Task: Reproduce, from the lines below, exactly the stretch that begins at the line containing "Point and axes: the" and ends at the line containing "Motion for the", both included.

Collected material:
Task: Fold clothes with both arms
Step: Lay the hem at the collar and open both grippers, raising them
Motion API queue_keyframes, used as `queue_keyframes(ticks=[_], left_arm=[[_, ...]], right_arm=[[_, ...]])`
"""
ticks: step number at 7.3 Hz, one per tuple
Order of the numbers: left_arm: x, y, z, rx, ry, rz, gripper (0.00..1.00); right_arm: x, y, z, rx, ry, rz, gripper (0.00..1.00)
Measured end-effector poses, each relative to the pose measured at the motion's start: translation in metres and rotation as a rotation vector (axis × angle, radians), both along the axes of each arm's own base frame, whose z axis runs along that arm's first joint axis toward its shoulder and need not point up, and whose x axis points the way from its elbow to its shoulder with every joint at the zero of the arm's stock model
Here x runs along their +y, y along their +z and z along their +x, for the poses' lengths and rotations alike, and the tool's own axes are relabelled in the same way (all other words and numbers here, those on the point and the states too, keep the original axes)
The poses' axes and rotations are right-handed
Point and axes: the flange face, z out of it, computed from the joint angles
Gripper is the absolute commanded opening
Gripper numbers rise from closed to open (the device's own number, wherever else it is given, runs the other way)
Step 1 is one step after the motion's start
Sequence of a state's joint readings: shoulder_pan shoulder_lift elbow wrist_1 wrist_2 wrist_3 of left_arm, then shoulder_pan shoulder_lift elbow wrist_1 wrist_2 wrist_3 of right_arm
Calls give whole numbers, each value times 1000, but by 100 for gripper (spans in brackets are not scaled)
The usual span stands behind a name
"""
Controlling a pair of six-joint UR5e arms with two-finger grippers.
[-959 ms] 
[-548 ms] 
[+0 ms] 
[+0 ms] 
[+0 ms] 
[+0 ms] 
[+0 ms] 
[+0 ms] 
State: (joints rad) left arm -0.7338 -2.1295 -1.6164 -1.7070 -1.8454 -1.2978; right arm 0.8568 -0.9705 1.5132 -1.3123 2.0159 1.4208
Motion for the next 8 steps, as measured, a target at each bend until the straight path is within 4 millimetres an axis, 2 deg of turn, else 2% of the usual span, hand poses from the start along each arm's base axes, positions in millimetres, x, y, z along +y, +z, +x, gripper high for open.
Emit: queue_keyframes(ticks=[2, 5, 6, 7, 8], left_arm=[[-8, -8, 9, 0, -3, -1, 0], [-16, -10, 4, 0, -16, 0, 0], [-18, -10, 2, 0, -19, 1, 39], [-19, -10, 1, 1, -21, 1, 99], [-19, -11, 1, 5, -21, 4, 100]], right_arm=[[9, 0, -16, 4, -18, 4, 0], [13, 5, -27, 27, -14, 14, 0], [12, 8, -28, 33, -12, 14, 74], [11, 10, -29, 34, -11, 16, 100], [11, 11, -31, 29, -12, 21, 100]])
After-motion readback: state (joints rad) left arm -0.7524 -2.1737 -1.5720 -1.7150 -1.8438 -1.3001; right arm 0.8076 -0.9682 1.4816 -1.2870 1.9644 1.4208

Output for this exercise:
Point and axes: the flange face, z out of it, computed from the joint angles
Gripper is the absolute commanded opening
Gripper numbers rise from closed to open (the device's own number, wherever else it is given, runs the other way)
Step 1 is one step after the motion's start
Sequence of a state's joint readings: shoulder_pan shoulder_lift elbow wrist_1 wrist_2 wrist_3 of left_arm, then shoulder_pan shoulder_lift elbow wrist_1 wrist_2 wrist_3 of right_arm
Calls give whole numbers, each value times 1000, but by 100 for gripper (spans in brackets are not scaled)
The usual span stands behind a name
"""
Controlling a pair of six-joint UR5e arms with two-finger grippers.
[-959 ms] 
[-548 ms] 
[+0 ms] 
[+0 ms] 
[+0 ms] 
[+0 ms] 
[+0 ms] 
[+0 ms] 
State: (joints rad) left arm -0.7338 -2.1295 -1.6164 -1.7070 -1.8454 -1.2978; right arm 0.8568 -0.9705 1.5132 -1.3123 2.0159 1.4208
Motion for the next 8 steps, as measured, a target at each bend until the straight path is within 4 millimetres an axis, 2 deg of turn, else 2% of the usual span, hand poses from the start along each arm's base axes, positions in millimetres, x, y, z along +y, +z, +x, gripper high for open.

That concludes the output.